Children of Time - Adrian Tchaikovsky

If I was ever afraid of spiders, and I am, I'm even more afraid of them now. I am asking the scientists not to play! Spiders are not supposed to be highly intelligent space-traveling beings.

The earth is dying. The Brynn Two team, led by Dr. Avran Kern, works to terraform planets in order to save the human race. And just as they were nearing their goal, Murphy intervened in their plans. Instead of monkeys, the nanovirus settles into spiders.

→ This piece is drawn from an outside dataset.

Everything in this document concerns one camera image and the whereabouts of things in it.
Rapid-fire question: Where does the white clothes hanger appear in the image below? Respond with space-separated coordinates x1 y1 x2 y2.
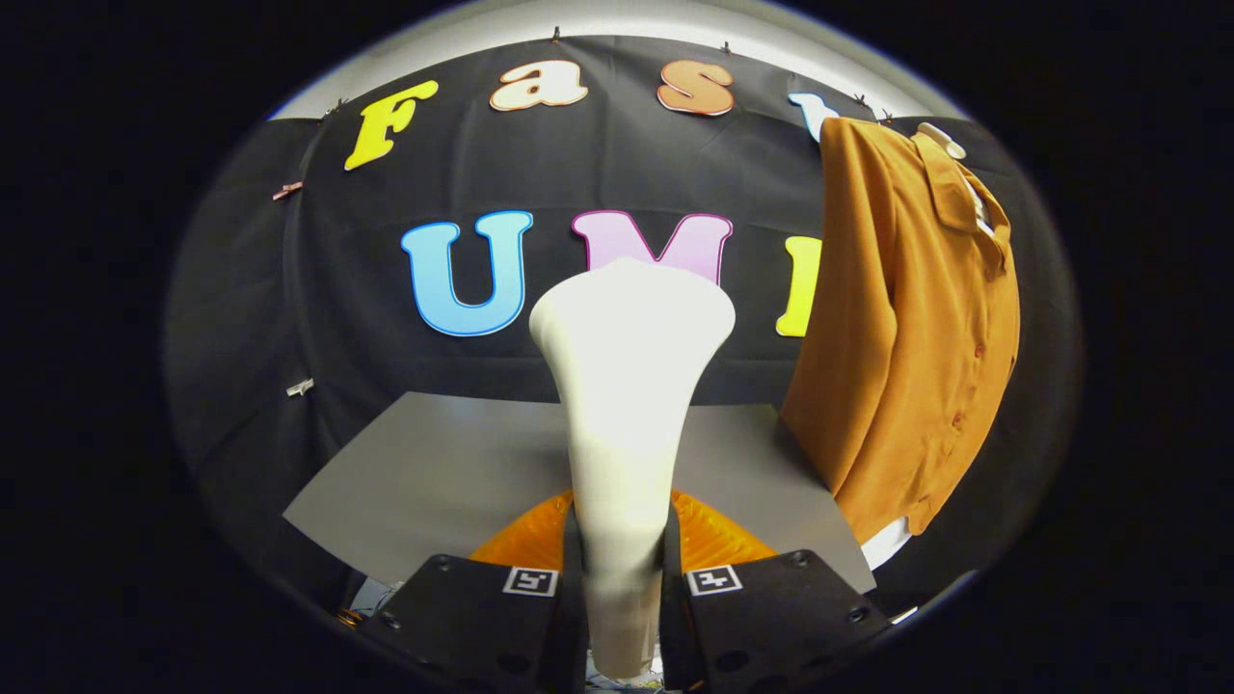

Thousands of years later, the earth is destroyed, and the ark-ship Gilgamesh arrives at the green planet of Dr. Kern. And again Murphy takes matters into his own hands.
The novel is written from two perspectives, human and evolutionary spiders.
People are almost stereotypical. They are looking for a way to save humanity by populating one of the planets that the Old Empire terraformed. And even in the relentless race against time, when their survival is at stake, the worst in man comes to the surface. People fight among themselves. Everyone has their own vision of what the new world and the new society should look like and they don't want to budge, even though their lives are in danger and the mission is in question...
During all that time, spiders evolve. They use the advantages that the nanovirus gave them. Spiders build cities, make machines, learn, read, write, create a human-like society. They also have human traits, the worst ones of course, but with the help of nanoviruses they manage to overcome them and build a normal and functional society.
The journey of the people and the progress of the spiders lead to an interesting ending to this very interesting novel. In the end, I got what I was waiting for 400 and a half pages - A SPACE BATTLE!!! And what kind, gods and aliens. Exciting, totally crazy and totally unexpected...
The ending is the icing on the cake that the nanovirus whipped up with a little help from mastermind Adrian Tchaikovsky.
I was particularly impressed by the technical details about the functioning of the ship in space, the suspension chambers that allow people to sleep and cover huge distances both in time and space, communication between spiders, transfer of knowledge through Perception...

By now, everyone knows that epic fantasy is my drug, but I always like to read good SF novel as well. Which Children of Time certainly is. It has everything that, in my opinion, a good novel should have - a strong story that pulls in and makes you think and interesting characters (one small interesting thing - the spiders are very well written, so well that it was easier to connect with them than with human characters ).